Savarino Lucia, Tigani Domenico, Baldini Nicola, Bochicchio Valerio, Giunti Armando
Laboratory for Pathophysiology of Orthopaedic Implants, Istituto Ortopedico Rizzoli, Via di Barbiano 1/10, 40136, Bologna, Italy.
Knee Surg Sports Traumatol Arthrosc. 2009 Jun;17(6):667-75. doi: 10.1007/s00167-009-0759-3. Epub 2009 Mar 4.
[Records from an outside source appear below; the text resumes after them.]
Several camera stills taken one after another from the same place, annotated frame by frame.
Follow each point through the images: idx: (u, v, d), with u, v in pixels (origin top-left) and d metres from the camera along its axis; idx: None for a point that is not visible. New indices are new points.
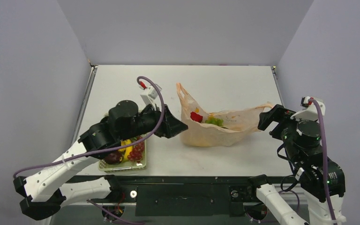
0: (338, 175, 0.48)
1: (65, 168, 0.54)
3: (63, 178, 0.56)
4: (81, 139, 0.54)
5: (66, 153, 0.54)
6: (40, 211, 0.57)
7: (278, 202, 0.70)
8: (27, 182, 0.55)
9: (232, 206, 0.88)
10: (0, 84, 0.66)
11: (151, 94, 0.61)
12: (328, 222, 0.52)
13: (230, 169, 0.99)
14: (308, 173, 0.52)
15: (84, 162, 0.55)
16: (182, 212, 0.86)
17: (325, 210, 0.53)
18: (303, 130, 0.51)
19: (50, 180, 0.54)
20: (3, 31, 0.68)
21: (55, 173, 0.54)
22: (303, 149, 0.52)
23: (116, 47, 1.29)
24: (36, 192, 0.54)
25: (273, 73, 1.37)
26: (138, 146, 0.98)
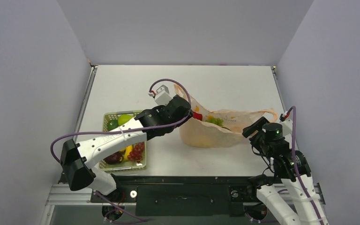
0: (301, 159, 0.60)
1: (123, 138, 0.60)
3: (113, 148, 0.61)
4: (138, 118, 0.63)
5: (123, 126, 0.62)
6: (78, 182, 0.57)
7: (279, 204, 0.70)
8: (81, 145, 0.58)
9: (232, 206, 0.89)
10: (0, 83, 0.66)
11: (166, 91, 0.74)
12: (305, 200, 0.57)
13: (230, 169, 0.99)
14: (277, 160, 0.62)
15: (138, 137, 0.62)
16: (182, 212, 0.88)
17: (300, 190, 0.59)
18: (266, 127, 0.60)
19: (106, 146, 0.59)
20: (3, 32, 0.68)
21: (112, 140, 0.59)
22: (273, 143, 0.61)
23: (117, 47, 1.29)
24: (91, 155, 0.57)
25: (273, 73, 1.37)
26: (138, 146, 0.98)
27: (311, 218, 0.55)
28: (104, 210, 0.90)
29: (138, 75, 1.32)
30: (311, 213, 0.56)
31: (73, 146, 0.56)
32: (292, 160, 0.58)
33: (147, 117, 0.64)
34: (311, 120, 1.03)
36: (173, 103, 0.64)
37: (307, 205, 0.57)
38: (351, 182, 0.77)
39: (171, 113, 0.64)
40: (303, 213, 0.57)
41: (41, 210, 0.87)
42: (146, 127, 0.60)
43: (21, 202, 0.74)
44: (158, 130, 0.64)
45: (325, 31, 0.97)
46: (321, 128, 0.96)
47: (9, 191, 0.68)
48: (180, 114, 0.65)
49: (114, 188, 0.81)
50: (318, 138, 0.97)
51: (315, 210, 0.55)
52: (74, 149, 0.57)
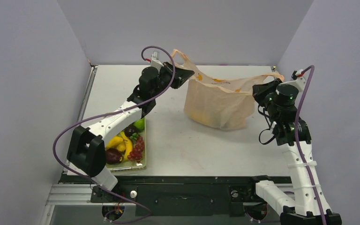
0: (303, 127, 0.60)
1: (125, 115, 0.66)
3: (119, 126, 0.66)
4: (130, 100, 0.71)
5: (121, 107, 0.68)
6: (95, 162, 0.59)
7: (277, 191, 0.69)
8: (92, 127, 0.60)
9: (232, 206, 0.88)
10: (0, 83, 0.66)
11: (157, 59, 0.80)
12: (301, 166, 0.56)
13: (230, 168, 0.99)
14: (280, 124, 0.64)
15: (136, 113, 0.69)
16: (182, 212, 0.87)
17: (296, 155, 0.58)
18: (281, 90, 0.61)
19: (114, 124, 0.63)
20: (3, 32, 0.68)
21: (117, 118, 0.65)
22: (280, 107, 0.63)
23: (117, 47, 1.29)
24: (105, 133, 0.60)
25: (273, 73, 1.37)
26: (138, 146, 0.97)
27: (304, 183, 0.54)
28: (105, 210, 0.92)
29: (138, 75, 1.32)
30: (305, 179, 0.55)
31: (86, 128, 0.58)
32: (293, 125, 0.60)
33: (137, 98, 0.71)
34: (311, 120, 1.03)
36: (143, 81, 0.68)
37: (302, 170, 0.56)
38: (351, 182, 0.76)
39: (150, 88, 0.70)
40: (296, 179, 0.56)
41: (41, 208, 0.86)
42: (138, 104, 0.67)
43: (22, 201, 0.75)
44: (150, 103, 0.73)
45: (325, 31, 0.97)
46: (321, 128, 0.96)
47: (9, 191, 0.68)
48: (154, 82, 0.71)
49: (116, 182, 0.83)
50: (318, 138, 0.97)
51: (309, 176, 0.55)
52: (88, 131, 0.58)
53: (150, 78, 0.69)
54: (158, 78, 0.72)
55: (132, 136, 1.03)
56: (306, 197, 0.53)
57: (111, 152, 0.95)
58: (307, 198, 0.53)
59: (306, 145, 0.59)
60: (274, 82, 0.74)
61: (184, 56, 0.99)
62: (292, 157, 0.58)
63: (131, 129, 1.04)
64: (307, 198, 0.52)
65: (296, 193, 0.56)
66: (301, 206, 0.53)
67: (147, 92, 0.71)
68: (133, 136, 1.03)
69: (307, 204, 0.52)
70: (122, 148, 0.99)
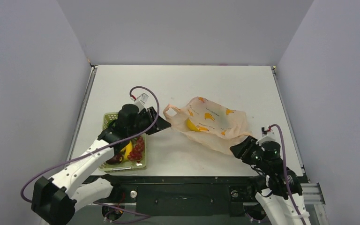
0: (294, 177, 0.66)
1: (94, 158, 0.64)
3: (88, 171, 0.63)
4: (101, 137, 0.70)
5: (90, 148, 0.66)
6: (62, 211, 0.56)
7: (277, 212, 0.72)
8: (55, 178, 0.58)
9: (231, 206, 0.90)
10: None
11: (142, 101, 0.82)
12: (296, 217, 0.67)
13: (230, 168, 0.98)
14: (273, 177, 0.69)
15: (107, 154, 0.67)
16: (182, 211, 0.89)
17: (291, 207, 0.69)
18: (265, 146, 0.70)
19: (81, 171, 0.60)
20: (3, 31, 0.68)
21: (85, 163, 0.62)
22: (270, 161, 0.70)
23: (116, 47, 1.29)
24: (69, 183, 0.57)
25: (273, 74, 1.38)
26: (137, 146, 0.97)
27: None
28: (104, 210, 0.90)
29: (138, 75, 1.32)
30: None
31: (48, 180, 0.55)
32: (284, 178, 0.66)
33: (110, 134, 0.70)
34: (312, 121, 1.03)
36: (123, 115, 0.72)
37: (296, 220, 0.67)
38: (350, 182, 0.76)
39: (126, 123, 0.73)
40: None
41: None
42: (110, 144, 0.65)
43: (22, 201, 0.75)
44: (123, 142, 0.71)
45: (325, 31, 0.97)
46: (321, 128, 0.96)
47: (9, 191, 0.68)
48: (131, 120, 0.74)
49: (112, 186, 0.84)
50: (318, 138, 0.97)
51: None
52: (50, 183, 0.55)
53: (129, 112, 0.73)
54: (136, 117, 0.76)
55: None
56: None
57: None
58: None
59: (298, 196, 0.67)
60: (248, 139, 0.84)
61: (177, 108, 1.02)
62: (289, 208, 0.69)
63: None
64: None
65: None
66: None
67: (122, 128, 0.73)
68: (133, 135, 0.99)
69: None
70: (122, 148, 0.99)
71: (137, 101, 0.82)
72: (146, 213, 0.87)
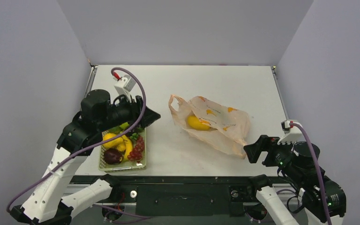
0: (340, 196, 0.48)
1: (57, 177, 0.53)
3: (60, 189, 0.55)
4: (60, 145, 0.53)
5: (51, 164, 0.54)
6: None
7: (281, 211, 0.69)
8: (26, 207, 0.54)
9: (231, 206, 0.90)
10: (0, 83, 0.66)
11: (127, 86, 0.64)
12: None
13: (230, 169, 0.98)
14: (308, 191, 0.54)
15: (73, 165, 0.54)
16: (182, 212, 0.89)
17: None
18: (299, 151, 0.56)
19: (47, 196, 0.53)
20: (3, 32, 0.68)
21: (49, 186, 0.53)
22: (303, 169, 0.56)
23: (116, 47, 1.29)
24: (39, 212, 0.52)
25: (273, 73, 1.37)
26: (137, 146, 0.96)
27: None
28: (104, 210, 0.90)
29: (138, 76, 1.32)
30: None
31: (19, 213, 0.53)
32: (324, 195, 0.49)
33: (72, 135, 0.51)
34: (312, 121, 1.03)
36: (86, 105, 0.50)
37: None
38: (351, 182, 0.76)
39: (93, 116, 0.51)
40: None
41: None
42: (72, 155, 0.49)
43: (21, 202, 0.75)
44: (91, 141, 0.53)
45: (325, 30, 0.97)
46: (321, 129, 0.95)
47: (9, 191, 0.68)
48: (101, 111, 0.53)
49: (112, 186, 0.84)
50: (318, 138, 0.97)
51: None
52: (22, 215, 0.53)
53: (96, 101, 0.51)
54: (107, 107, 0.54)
55: (132, 136, 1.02)
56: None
57: (111, 152, 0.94)
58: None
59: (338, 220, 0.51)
60: (263, 138, 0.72)
61: (180, 100, 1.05)
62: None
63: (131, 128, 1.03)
64: None
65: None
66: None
67: (91, 122, 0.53)
68: (132, 136, 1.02)
69: None
70: (122, 148, 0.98)
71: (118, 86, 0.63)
72: (145, 215, 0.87)
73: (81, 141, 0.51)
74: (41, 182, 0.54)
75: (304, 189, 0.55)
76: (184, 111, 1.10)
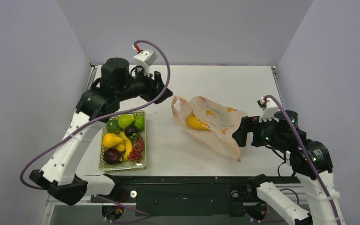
0: (323, 152, 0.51)
1: (77, 141, 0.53)
3: (78, 153, 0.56)
4: (79, 109, 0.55)
5: (70, 128, 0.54)
6: (69, 196, 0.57)
7: (280, 199, 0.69)
8: (45, 171, 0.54)
9: (232, 206, 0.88)
10: (0, 83, 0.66)
11: (148, 60, 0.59)
12: (324, 200, 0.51)
13: (230, 169, 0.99)
14: (294, 154, 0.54)
15: (92, 129, 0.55)
16: (183, 212, 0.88)
17: (318, 188, 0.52)
18: (279, 116, 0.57)
19: (66, 160, 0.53)
20: (3, 32, 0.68)
21: (68, 150, 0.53)
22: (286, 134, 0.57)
23: (116, 47, 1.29)
24: (59, 175, 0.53)
25: (273, 74, 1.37)
26: (137, 146, 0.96)
27: (328, 218, 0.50)
28: (104, 210, 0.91)
29: None
30: (329, 212, 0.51)
31: (38, 176, 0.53)
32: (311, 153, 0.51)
33: (91, 100, 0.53)
34: (312, 121, 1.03)
36: (106, 70, 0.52)
37: (324, 203, 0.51)
38: (352, 183, 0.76)
39: (111, 82, 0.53)
40: (318, 211, 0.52)
41: (41, 209, 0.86)
42: (91, 121, 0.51)
43: (21, 201, 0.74)
44: (108, 107, 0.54)
45: (325, 30, 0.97)
46: (321, 129, 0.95)
47: (9, 192, 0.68)
48: (120, 78, 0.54)
49: (114, 183, 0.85)
50: (318, 138, 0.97)
51: (333, 209, 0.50)
52: (41, 177, 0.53)
53: (116, 67, 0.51)
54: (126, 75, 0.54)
55: (132, 136, 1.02)
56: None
57: (111, 152, 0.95)
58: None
59: (326, 175, 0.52)
60: (246, 119, 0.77)
61: (182, 100, 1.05)
62: (314, 189, 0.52)
63: (131, 129, 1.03)
64: None
65: (316, 219, 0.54)
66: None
67: (108, 90, 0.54)
68: (132, 136, 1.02)
69: None
70: (122, 148, 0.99)
71: (138, 60, 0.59)
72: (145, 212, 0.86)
73: (100, 107, 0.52)
74: (61, 146, 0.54)
75: (289, 153, 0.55)
76: (185, 115, 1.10)
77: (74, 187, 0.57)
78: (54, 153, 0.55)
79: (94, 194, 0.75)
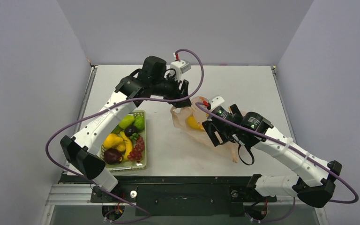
0: (256, 117, 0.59)
1: (112, 115, 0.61)
3: (108, 127, 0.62)
4: (118, 90, 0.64)
5: (108, 103, 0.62)
6: (89, 168, 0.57)
7: (274, 180, 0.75)
8: (77, 137, 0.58)
9: (232, 206, 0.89)
10: None
11: (183, 69, 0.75)
12: (286, 150, 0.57)
13: (230, 169, 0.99)
14: (239, 133, 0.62)
15: (125, 108, 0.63)
16: (182, 212, 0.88)
17: (274, 144, 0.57)
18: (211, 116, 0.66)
19: (100, 129, 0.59)
20: (3, 32, 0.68)
21: (103, 121, 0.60)
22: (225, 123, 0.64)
23: (117, 47, 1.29)
24: (90, 142, 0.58)
25: (273, 74, 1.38)
26: (138, 146, 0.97)
27: (300, 161, 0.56)
28: (105, 210, 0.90)
29: None
30: (296, 156, 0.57)
31: (70, 140, 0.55)
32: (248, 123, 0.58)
33: (130, 84, 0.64)
34: (312, 121, 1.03)
36: (149, 63, 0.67)
37: (289, 153, 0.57)
38: (352, 183, 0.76)
39: (151, 72, 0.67)
40: (290, 162, 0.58)
41: (41, 209, 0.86)
42: (129, 100, 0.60)
43: (21, 201, 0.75)
44: (143, 92, 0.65)
45: (325, 30, 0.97)
46: (321, 129, 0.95)
47: (8, 192, 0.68)
48: (157, 72, 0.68)
49: (116, 181, 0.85)
50: (318, 138, 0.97)
51: (297, 152, 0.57)
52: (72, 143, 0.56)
53: (157, 61, 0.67)
54: (162, 71, 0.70)
55: (132, 136, 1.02)
56: (310, 170, 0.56)
57: (112, 152, 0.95)
58: (311, 171, 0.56)
59: (271, 131, 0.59)
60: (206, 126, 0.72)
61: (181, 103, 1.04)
62: (273, 147, 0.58)
63: (131, 129, 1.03)
64: (312, 171, 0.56)
65: (297, 171, 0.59)
66: (311, 178, 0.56)
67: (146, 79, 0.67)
68: (132, 136, 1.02)
69: (315, 174, 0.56)
70: (122, 148, 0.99)
71: (175, 65, 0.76)
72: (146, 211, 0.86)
73: (138, 89, 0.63)
74: (96, 116, 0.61)
75: (236, 134, 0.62)
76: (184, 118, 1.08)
77: (99, 160, 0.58)
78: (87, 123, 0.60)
79: (101, 183, 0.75)
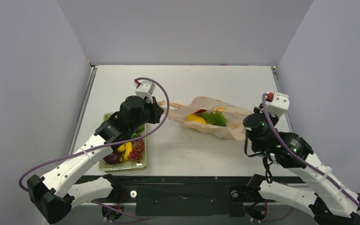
0: (297, 140, 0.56)
1: (87, 157, 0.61)
3: (81, 170, 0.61)
4: (97, 133, 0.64)
5: (85, 146, 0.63)
6: (54, 211, 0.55)
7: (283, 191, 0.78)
8: (46, 178, 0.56)
9: (232, 206, 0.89)
10: None
11: (150, 90, 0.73)
12: (323, 179, 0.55)
13: (230, 169, 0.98)
14: (278, 154, 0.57)
15: (103, 152, 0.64)
16: (182, 212, 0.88)
17: (312, 171, 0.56)
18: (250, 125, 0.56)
19: (72, 171, 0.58)
20: (2, 31, 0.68)
21: (77, 163, 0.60)
22: (263, 137, 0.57)
23: (117, 47, 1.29)
24: (59, 184, 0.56)
25: (273, 73, 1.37)
26: (137, 146, 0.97)
27: (334, 192, 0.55)
28: (104, 210, 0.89)
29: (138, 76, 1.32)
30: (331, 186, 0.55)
31: (38, 180, 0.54)
32: (292, 146, 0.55)
33: (110, 129, 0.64)
34: (312, 120, 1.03)
36: (125, 107, 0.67)
37: (326, 183, 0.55)
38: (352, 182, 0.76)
39: (128, 117, 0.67)
40: (323, 191, 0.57)
41: None
42: (107, 144, 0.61)
43: (21, 202, 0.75)
44: (122, 137, 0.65)
45: (325, 30, 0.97)
46: (322, 128, 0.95)
47: (8, 191, 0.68)
48: (134, 114, 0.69)
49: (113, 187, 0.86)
50: (319, 138, 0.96)
51: (333, 183, 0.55)
52: (40, 183, 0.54)
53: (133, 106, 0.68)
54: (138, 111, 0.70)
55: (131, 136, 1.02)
56: (341, 201, 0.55)
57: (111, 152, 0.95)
58: (343, 203, 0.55)
59: (312, 158, 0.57)
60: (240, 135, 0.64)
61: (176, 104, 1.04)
62: (311, 175, 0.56)
63: None
64: (344, 204, 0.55)
65: (326, 198, 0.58)
66: (340, 209, 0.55)
67: (125, 122, 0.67)
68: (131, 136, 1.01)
69: (346, 207, 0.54)
70: (122, 148, 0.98)
71: (142, 91, 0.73)
72: (145, 216, 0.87)
73: (116, 136, 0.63)
74: (71, 158, 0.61)
75: (274, 154, 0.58)
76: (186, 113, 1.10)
77: (64, 204, 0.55)
78: (60, 164, 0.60)
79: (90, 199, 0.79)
The aim of our study was to construct an algorithm for the pre-operative diagnosis of infection in total knee arthroplasty. We analyzed the currently used parameters in a consecutive series of 31 patients with failed implants. An outcome of at least 2 years was prospectively considered to validate our algorithm. Patient history, imaging, laboratory studies, histology, pre- and intra-operative cultures were considered. The optimal cutoffs of the inflammation tests for diagnosing infection were determined by constructing the receiver operating-characteristic curves. Sensitivity, specificity and accuracy of these tests as infection markers were determined. The combination of at least two tests with values higher than the cutoffs is reliable for predicting the infection. Scintigraphy, needle-aspirate cell count and culture can integrate the pre-operative evaluation. Doubtful cases can be clarified by microbiological and histological analyses. As a result an algorithm helpful to identify the cause of loosening has been developed. In our opinion, adherence to this algorithm could contribute to preoperatively define a rational surgical and antibiotic treatment strategy.
我们研究的目的是构建一种用于全膝关节置换术感染术前诊断的算法。我们分析了连续31例植入物失败患者目前使用的参数。前瞻性地考虑至少2年的随访结果以验证我们的算法。考虑了患者病史、影像学、实验室检查、组织学、术前和术中培养结果。通过构建受试者工作特征曲线来确定用于诊断感染的炎症检测的最佳临界值。确定了这些检测作为感染标志物的敏感性、特异性和准确性。至少两项检测结果高于临界值的组合对于预测感染是可靠的。骨闪烁显像、针吸细胞计数和培养可整合术前评估。可疑病例可通过微生物学和组织学分析加以明确。结果开发出一种有助于确定松动原因的算法。我们认为,遵循该算法有助于术前制定合理的手术和抗生素治疗策略。